((
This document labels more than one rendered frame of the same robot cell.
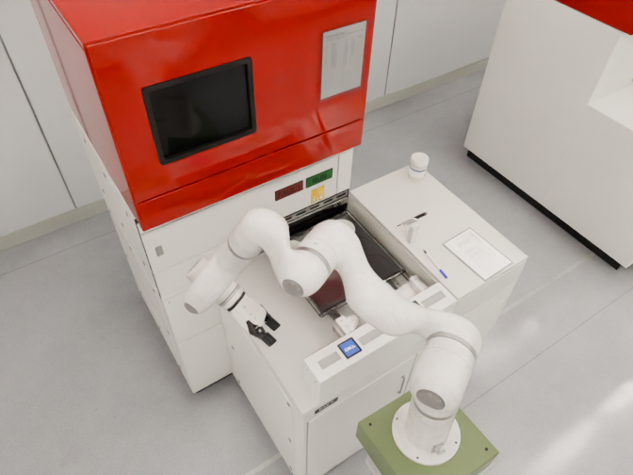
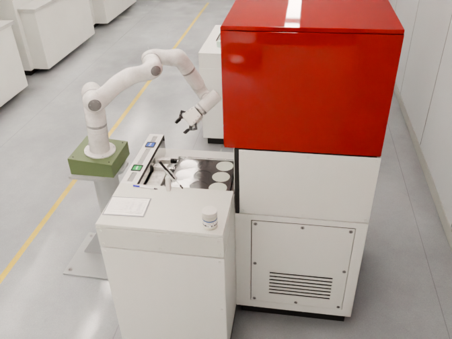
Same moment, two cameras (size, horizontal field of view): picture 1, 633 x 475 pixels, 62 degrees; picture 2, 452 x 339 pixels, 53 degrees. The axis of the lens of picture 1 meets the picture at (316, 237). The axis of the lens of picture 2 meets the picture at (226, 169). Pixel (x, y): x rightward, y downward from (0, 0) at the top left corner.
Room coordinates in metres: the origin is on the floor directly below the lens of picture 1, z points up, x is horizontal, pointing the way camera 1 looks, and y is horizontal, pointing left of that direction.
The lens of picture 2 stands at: (2.86, -1.51, 2.37)
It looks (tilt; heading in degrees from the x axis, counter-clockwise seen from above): 34 degrees down; 135
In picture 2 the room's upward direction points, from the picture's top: 2 degrees counter-clockwise
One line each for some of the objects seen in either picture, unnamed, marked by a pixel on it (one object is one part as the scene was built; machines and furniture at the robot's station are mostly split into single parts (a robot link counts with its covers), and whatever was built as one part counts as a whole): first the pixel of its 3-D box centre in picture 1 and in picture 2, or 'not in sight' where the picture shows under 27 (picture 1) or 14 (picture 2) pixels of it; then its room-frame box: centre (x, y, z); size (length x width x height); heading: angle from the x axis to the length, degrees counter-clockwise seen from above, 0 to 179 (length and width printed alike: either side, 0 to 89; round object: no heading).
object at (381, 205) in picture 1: (430, 235); (168, 218); (1.38, -0.44, 0.89); 0.62 x 0.35 x 0.14; 35
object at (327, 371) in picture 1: (381, 339); (144, 166); (0.91, -0.22, 0.89); 0.55 x 0.09 x 0.14; 125
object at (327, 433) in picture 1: (358, 338); (187, 247); (1.20, -0.20, 0.41); 0.97 x 0.64 x 0.82; 125
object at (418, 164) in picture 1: (417, 166); (209, 218); (1.64, -0.40, 1.01); 0.07 x 0.07 x 0.10
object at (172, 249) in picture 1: (257, 218); (245, 142); (1.32, 0.22, 1.02); 0.82 x 0.03 x 0.40; 125
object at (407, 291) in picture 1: (381, 311); (157, 179); (1.03, -0.24, 0.87); 0.36 x 0.08 x 0.03; 125
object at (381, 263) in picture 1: (334, 258); (202, 175); (1.24, -0.07, 0.90); 0.34 x 0.34 x 0.01; 35
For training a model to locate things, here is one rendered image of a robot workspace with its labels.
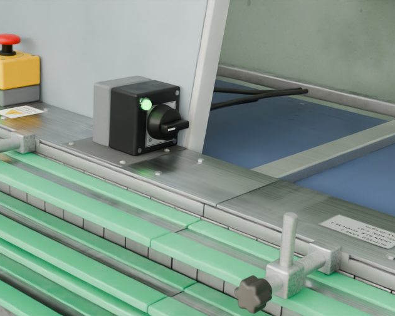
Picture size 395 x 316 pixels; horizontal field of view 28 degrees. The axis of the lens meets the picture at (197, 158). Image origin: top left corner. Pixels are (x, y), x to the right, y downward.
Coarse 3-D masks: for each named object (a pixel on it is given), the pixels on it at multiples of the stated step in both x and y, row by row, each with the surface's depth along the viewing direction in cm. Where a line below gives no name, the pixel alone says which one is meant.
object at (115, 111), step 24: (96, 96) 99; (120, 96) 96; (144, 96) 95; (168, 96) 99; (96, 120) 100; (120, 120) 97; (144, 120) 96; (120, 144) 98; (144, 144) 98; (168, 144) 101
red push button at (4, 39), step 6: (0, 36) 115; (6, 36) 115; (12, 36) 116; (18, 36) 117; (0, 42) 115; (6, 42) 115; (12, 42) 115; (18, 42) 116; (6, 48) 116; (12, 48) 117
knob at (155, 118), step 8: (160, 104) 98; (152, 112) 96; (160, 112) 96; (168, 112) 96; (176, 112) 97; (152, 120) 96; (160, 120) 96; (168, 120) 96; (176, 120) 97; (184, 120) 98; (152, 128) 96; (160, 128) 96; (168, 128) 95; (176, 128) 96; (184, 128) 97; (152, 136) 97; (160, 136) 96; (168, 136) 97
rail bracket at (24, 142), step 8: (16, 136) 101; (24, 136) 100; (32, 136) 101; (0, 144) 99; (8, 144) 100; (16, 144) 100; (24, 144) 101; (32, 144) 102; (0, 152) 99; (24, 152) 101
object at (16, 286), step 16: (0, 256) 111; (0, 272) 107; (16, 272) 106; (32, 272) 107; (0, 288) 102; (16, 288) 103; (32, 288) 103; (48, 288) 103; (64, 288) 103; (0, 304) 100; (16, 304) 98; (32, 304) 99; (48, 304) 99; (64, 304) 100; (80, 304) 99
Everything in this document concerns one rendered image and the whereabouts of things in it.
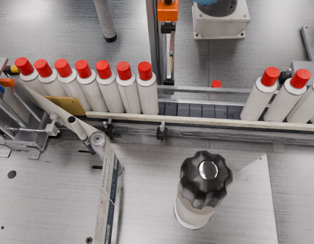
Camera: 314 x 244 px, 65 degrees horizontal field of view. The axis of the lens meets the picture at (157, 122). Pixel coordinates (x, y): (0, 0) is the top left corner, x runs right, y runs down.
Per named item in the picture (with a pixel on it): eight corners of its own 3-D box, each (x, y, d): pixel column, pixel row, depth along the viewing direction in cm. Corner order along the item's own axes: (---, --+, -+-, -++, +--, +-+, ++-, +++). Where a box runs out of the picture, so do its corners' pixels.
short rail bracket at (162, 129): (157, 148, 76) (155, 130, 66) (158, 140, 78) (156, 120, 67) (168, 149, 76) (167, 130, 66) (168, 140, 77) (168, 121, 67)
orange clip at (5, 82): (2, 87, 60) (-3, 81, 58) (6, 80, 61) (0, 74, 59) (14, 87, 60) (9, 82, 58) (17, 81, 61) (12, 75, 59)
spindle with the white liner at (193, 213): (173, 227, 60) (175, 198, 34) (175, 190, 65) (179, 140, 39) (211, 230, 59) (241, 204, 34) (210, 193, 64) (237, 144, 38)
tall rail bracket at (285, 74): (267, 116, 80) (288, 84, 66) (264, 98, 84) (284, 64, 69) (277, 117, 80) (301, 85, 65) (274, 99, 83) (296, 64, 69)
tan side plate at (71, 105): (54, 114, 77) (41, 97, 69) (55, 112, 77) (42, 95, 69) (86, 116, 76) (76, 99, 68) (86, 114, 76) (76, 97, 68)
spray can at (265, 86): (240, 124, 73) (262, 80, 56) (239, 110, 76) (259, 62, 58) (258, 126, 73) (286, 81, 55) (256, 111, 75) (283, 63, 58)
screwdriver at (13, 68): (3, 75, 95) (-2, 69, 92) (5, 69, 96) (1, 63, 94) (54, 72, 94) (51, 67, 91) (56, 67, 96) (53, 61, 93)
))
• What you will do:
Go through the records and gather the lines that hold "runs".

• Answer area:
Camera: 314 x 244 px, 65 degrees horizontal field of view. The axis of the lens meets the picture at (157, 122). Pixel coordinates (x, y): (0, 0) is the top left corner, x runs right, y runs down.
Per named item in the picture (with a pixel on it): eight corners of its own 3-D box, each (x, y, d): pixel column, pixel row, depth along the viewing direction in cm. Corner order along the item's own axes: (---, --+, -+-, -++, +--, +-+, ++-, +++). Where a box runs out of the picture, so do its corners' pixels.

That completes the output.